Power loss and energy density of the asymmetric ultracapacitor loaded with molybdenum doped manganese oxide

Abstract

Ultracapacitors of asymmetric configuration have been prepared with activated carbon (AC) and undoped or Mo-doped manganese oxide (MnO2) in 1.0M Na2SO4 electrolyte. Phase analysis shows the AC powder, 1–15μm in size, contains both disordered and graphitic structures, and the undoped and Mo-doped oxide powder, 0.05–0.20μm in particle size, mainly involves amorphous MnO2 and MoO2. CV results indicate the single electrode of AC plus 10wt% Mo-doped MnO2 (A9OM1) is superior to the electrode with undoped MnO2 or high content of doped MnO2, exhibiting features of double layer capacitance at high scan rate and pseudocapacitance characteristics at low scan rate.

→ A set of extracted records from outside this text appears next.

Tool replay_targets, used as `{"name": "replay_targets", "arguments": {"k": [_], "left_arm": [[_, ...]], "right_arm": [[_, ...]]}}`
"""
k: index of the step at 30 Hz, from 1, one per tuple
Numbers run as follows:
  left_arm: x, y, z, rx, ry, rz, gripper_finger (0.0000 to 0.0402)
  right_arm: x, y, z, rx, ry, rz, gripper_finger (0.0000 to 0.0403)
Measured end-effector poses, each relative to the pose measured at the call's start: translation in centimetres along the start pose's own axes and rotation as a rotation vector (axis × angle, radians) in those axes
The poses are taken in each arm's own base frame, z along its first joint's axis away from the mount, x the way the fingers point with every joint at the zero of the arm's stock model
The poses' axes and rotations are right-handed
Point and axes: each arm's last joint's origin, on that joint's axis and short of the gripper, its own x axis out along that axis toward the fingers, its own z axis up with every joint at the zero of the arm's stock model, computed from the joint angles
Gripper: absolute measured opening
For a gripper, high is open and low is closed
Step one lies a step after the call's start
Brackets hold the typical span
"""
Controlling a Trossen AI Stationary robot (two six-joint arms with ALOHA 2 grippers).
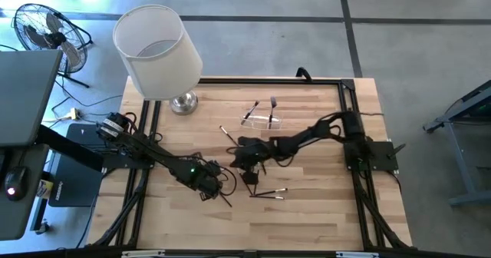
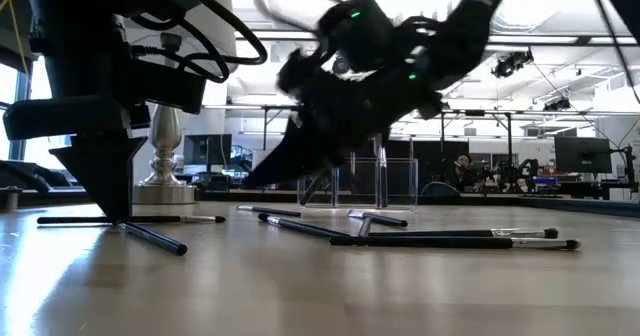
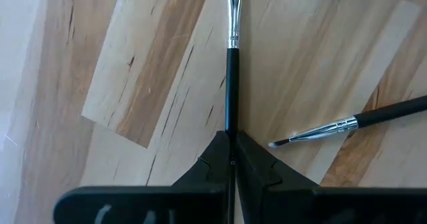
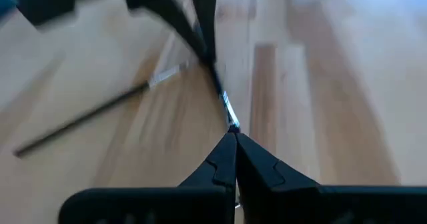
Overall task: Put items in baskets/containers
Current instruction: Put the eyeshadow brush into the transparent organizer
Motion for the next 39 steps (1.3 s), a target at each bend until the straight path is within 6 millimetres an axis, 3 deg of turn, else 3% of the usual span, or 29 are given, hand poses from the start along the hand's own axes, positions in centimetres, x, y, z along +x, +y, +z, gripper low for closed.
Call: {"name": "replay_targets", "arguments": {"k": [11, 17, 28, 31, 39], "left_arm": [[0.0, 0.1, 0.0, 0.024, -0.018, 0.019, 0.0002], [0.0, 0.1, 0.0, 0.095, -0.017, 0.022, 0.0001], [0.0, 0.0, 0.1, 0.103, -0.024, 0.019, 0.0001], [0.0, 0.0, 0.1, 0.101, -0.029, 0.016, 0.0001], [0.0, 0.0, 0.1, 0.089, -0.022, 0.004, 0.0001]], "right_arm": [[0.8, -0.2, 1.5, -0.114, -0.007, -0.002, 0.0000], [0.8, 0.0, 0.8, -0.158, 0.066, -0.013, 0.0007], [1.2, 0.8, 0.5, -0.215, 0.062, 0.010, 0.0091], [2.1, 0.8, -0.7, -0.212, 0.076, 0.011, 0.0104], [3.1, 1.7, -2.0, -0.189, 0.105, -0.060, 0.0100]]}}
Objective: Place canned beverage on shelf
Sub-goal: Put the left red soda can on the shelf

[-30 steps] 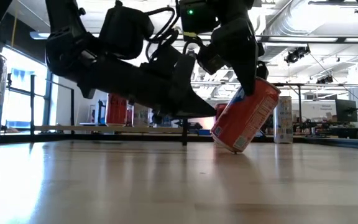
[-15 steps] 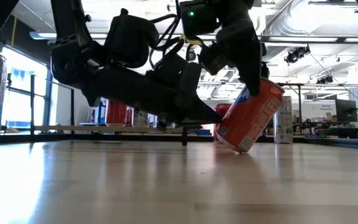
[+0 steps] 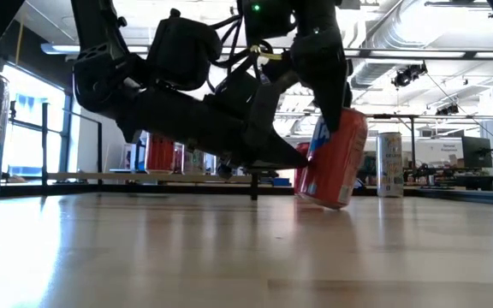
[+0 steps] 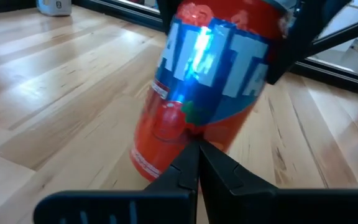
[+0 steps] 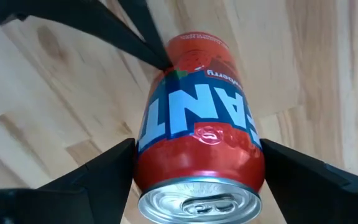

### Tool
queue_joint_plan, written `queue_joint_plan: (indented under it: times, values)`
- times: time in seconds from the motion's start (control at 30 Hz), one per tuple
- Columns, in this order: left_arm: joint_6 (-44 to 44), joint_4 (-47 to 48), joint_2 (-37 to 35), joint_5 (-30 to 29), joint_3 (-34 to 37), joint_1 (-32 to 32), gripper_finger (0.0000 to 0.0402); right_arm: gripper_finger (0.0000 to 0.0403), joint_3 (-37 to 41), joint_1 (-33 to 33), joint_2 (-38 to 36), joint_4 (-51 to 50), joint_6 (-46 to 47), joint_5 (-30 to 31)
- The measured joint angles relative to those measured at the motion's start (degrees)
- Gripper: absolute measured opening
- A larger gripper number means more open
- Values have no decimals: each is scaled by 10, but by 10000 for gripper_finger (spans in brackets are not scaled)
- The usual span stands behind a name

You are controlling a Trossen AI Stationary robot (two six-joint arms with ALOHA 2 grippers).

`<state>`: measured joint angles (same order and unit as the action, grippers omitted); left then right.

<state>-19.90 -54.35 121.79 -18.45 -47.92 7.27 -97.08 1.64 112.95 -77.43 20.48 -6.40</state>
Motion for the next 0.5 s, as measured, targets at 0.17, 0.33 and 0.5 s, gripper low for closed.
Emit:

When assembled with a negative electrode of AC, the capacitor of positive A9OM1 electrode demonstrates the least power loss among three asymmetric capacitors. This asymmetric capacitor also shows a higher capacitance than the symmetric AC capacitor when the current density is less than 8.0Ag−1 in 1.8V potential window. But a higher electrode resistance of A9OM1, in contrast with AC, compromises its capacitance plus. When the energy density of A9OM1 asymmetric capacitor is compared with that of symmetric AC capacitor at the same power level, the capacitance benefit on energy density is restricted to current density≤3.0Ag−1.